=== Your objective ===
Show each line of the data below in which "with" occurs.

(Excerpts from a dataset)
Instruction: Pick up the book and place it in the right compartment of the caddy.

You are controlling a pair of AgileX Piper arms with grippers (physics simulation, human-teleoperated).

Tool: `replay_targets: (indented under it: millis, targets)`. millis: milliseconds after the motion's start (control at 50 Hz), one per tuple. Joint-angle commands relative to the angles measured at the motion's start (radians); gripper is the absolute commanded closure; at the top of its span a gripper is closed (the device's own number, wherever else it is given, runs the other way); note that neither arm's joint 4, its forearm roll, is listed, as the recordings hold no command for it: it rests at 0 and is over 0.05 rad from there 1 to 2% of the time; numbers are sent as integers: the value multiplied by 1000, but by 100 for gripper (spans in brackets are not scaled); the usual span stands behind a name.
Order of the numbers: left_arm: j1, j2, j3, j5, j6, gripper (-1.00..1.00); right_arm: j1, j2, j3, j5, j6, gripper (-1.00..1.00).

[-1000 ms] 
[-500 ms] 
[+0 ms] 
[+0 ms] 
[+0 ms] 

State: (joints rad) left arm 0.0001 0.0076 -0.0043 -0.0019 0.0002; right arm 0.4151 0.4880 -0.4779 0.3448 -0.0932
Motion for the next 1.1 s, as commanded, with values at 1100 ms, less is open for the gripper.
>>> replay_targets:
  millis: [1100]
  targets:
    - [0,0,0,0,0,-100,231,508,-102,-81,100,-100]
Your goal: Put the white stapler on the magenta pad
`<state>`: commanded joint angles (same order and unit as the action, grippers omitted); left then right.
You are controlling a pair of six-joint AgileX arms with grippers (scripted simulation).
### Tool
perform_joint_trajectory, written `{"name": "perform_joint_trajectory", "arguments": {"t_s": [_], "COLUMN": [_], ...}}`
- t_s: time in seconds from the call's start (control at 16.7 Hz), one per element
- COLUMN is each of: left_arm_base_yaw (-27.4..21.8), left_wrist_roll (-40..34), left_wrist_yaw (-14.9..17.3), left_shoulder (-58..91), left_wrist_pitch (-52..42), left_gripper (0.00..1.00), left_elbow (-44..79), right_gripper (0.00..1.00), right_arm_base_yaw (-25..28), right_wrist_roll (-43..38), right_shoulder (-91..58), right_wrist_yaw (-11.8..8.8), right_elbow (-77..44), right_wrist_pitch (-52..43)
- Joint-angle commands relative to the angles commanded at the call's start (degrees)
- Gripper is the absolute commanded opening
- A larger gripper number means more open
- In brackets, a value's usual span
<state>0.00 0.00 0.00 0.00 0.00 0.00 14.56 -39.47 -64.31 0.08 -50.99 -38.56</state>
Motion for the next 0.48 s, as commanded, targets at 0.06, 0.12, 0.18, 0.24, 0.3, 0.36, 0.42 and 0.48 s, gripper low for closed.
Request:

=== Task answer ===
You are controlling a pair of AgileX Piper arms with grippers (physics simulation, human-teleoperated).
Motion for the next 1.1 s, as commanded, with values at 1100 ms, less is open for the gripper.
You are controlling a pair of six-joint AgileX arms with grippers (scripted simulation).

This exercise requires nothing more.